------ DATA SECTION
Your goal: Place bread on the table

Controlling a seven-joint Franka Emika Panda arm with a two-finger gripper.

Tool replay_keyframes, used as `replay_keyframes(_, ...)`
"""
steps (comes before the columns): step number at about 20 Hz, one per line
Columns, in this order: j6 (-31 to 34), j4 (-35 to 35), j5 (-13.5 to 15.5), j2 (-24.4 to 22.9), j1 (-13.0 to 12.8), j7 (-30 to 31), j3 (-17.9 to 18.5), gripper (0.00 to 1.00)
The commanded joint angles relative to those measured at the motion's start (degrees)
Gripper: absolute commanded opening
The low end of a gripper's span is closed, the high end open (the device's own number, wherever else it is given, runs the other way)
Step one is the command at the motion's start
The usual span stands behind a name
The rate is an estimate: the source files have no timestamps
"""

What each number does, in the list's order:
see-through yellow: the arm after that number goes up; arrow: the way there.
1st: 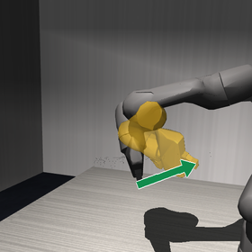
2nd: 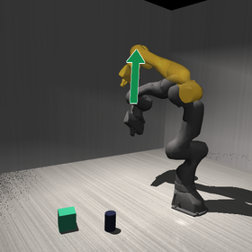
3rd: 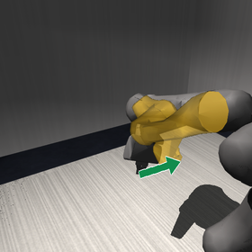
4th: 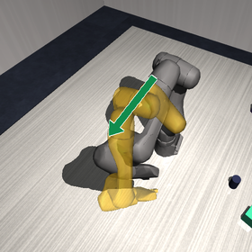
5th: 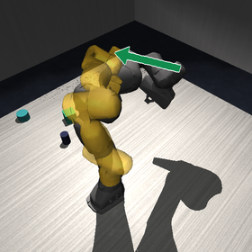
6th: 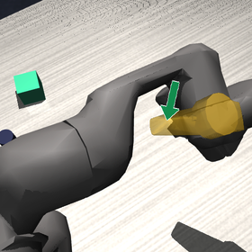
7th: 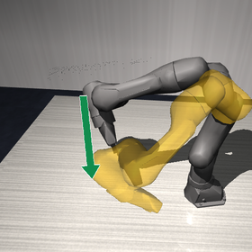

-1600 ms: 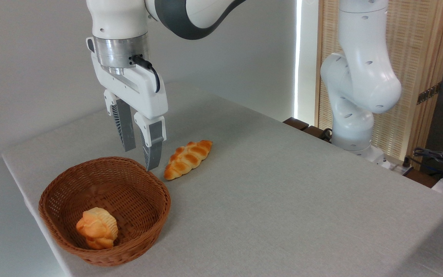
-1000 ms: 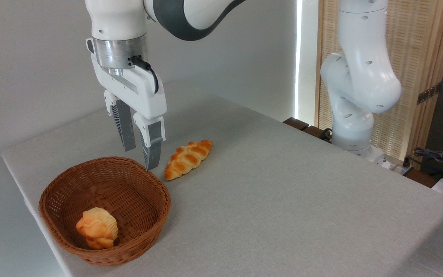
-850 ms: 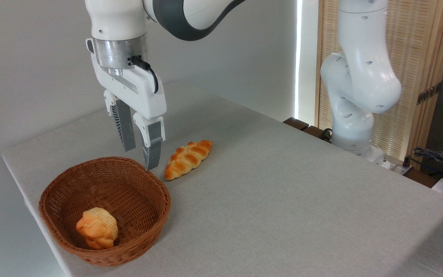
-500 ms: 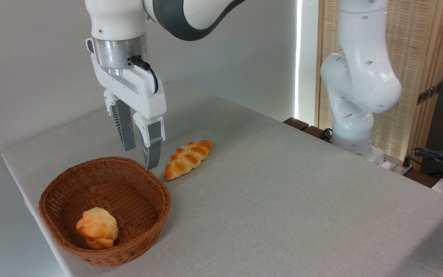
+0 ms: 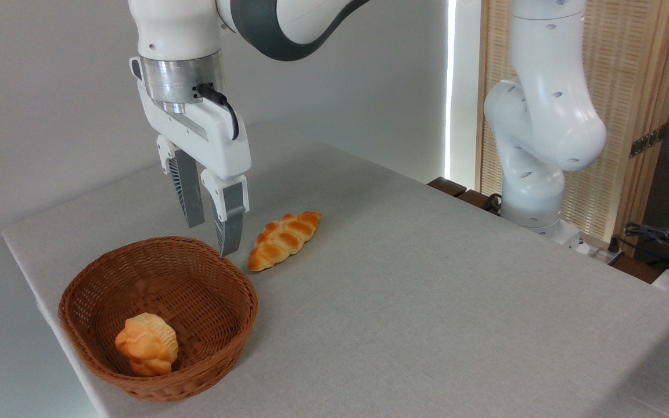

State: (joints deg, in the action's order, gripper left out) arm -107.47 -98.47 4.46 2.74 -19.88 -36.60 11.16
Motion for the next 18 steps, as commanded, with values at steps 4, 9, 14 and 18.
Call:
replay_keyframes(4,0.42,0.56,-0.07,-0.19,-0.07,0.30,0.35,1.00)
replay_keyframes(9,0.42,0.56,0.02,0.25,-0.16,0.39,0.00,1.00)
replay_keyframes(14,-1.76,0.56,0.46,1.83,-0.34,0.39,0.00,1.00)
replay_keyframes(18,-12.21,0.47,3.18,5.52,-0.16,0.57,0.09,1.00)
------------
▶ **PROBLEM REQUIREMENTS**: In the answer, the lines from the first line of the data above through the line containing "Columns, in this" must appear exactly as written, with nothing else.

▶ **ANSWER AREA**:
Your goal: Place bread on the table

Controlling a seven-joint Franka Emika Panda arm with a two-finger gripper.

Tool replay_keyframes, used as `replay_keyframes(_, ...)`
"""
steps (comes before the columns): step number at about 20 Hz, one per line
Columns, in this order: j6 (-31 to 34), j4 (-35 to 35), j5 (-13.5 to 15.5), j2 (-24.4 to 22.9), j1 (-13.0 to 12.8), j7 (-30 to 31), j3 (-17.9 to 18.5), gripper (0.00 to 1.00)

What has been written completes the answer.